— DESCRIPTION OF THE TASK —
Please transcribe exactly, and only, the lines of the data below between the line holding "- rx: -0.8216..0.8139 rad" and the line holding "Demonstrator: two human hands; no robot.", inclusive.

--------

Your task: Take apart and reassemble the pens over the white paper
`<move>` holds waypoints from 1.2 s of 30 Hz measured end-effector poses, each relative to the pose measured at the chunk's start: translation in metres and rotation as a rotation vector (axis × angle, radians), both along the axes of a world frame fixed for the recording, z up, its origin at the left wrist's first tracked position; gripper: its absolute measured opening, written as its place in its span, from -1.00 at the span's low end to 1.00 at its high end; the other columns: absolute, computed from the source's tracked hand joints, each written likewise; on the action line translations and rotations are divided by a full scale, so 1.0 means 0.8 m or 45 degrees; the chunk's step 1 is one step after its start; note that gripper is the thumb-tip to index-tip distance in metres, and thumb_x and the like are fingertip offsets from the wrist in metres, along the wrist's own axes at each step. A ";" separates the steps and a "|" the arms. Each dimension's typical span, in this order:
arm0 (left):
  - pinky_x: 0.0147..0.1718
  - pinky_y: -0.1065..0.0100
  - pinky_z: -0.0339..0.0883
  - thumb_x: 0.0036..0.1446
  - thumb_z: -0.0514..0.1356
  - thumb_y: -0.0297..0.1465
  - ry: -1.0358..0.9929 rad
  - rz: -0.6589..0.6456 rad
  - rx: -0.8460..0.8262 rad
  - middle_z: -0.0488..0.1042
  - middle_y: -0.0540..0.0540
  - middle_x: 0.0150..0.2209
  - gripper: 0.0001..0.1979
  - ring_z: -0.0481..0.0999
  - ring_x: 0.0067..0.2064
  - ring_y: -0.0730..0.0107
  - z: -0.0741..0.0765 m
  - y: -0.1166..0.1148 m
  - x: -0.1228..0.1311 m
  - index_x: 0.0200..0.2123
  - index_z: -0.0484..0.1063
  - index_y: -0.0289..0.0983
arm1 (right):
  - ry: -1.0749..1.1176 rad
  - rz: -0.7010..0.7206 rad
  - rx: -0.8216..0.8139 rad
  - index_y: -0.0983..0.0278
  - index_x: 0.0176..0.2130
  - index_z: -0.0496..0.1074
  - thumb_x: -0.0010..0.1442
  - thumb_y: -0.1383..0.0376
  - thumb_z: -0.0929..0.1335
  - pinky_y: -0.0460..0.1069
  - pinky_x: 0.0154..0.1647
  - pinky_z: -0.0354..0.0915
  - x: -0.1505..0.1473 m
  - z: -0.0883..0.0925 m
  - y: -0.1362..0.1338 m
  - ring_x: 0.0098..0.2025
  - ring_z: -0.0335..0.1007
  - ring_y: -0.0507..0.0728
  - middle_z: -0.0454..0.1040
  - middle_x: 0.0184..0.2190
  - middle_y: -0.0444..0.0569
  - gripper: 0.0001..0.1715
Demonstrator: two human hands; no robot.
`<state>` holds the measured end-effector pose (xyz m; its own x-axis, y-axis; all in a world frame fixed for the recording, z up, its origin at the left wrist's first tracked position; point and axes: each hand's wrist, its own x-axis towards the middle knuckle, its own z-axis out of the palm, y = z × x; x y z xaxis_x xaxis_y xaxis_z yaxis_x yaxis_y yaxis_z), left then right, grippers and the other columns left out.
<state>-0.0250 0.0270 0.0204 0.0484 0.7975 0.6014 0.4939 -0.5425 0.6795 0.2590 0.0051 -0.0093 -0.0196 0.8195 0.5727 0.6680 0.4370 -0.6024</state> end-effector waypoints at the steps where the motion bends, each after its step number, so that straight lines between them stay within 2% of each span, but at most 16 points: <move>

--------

— EXERCISE SOLUTION —
  - rx: -0.8216..0.8139 rad
  - index_y: -0.0983..0.0278
  - index_x: 0.0176..0.2130
  - index_z: -0.0496..0.1074
  - thumb_x: -0.0010..0.1442
  - thumb_y: -0.1383..0.0376
  - thumb_z: -0.0929..0.1335
  - pinky_y: -0.0460..0.1069
  - pinky_x: 0.0154..0.1647
  - pinky_z: -0.0354..0.0915
  - x: -0.1505..0.1473 m
  - z: -0.0883..0.0925 m
  - y: -0.1362..0.1338 m
  - ring_x: 0.0098..0.2025
  - ring_z: -0.0335..0.1007
  - ring_y: -0.0507..0.0728
  - middle_z: -0.0454..0.1040
  - middle_x: 0.0184..0.2190
  - middle_y: -0.0444..0.0569
  - gripper: 0.0001..0.1715
Demonstrator: two human hands; no robot.

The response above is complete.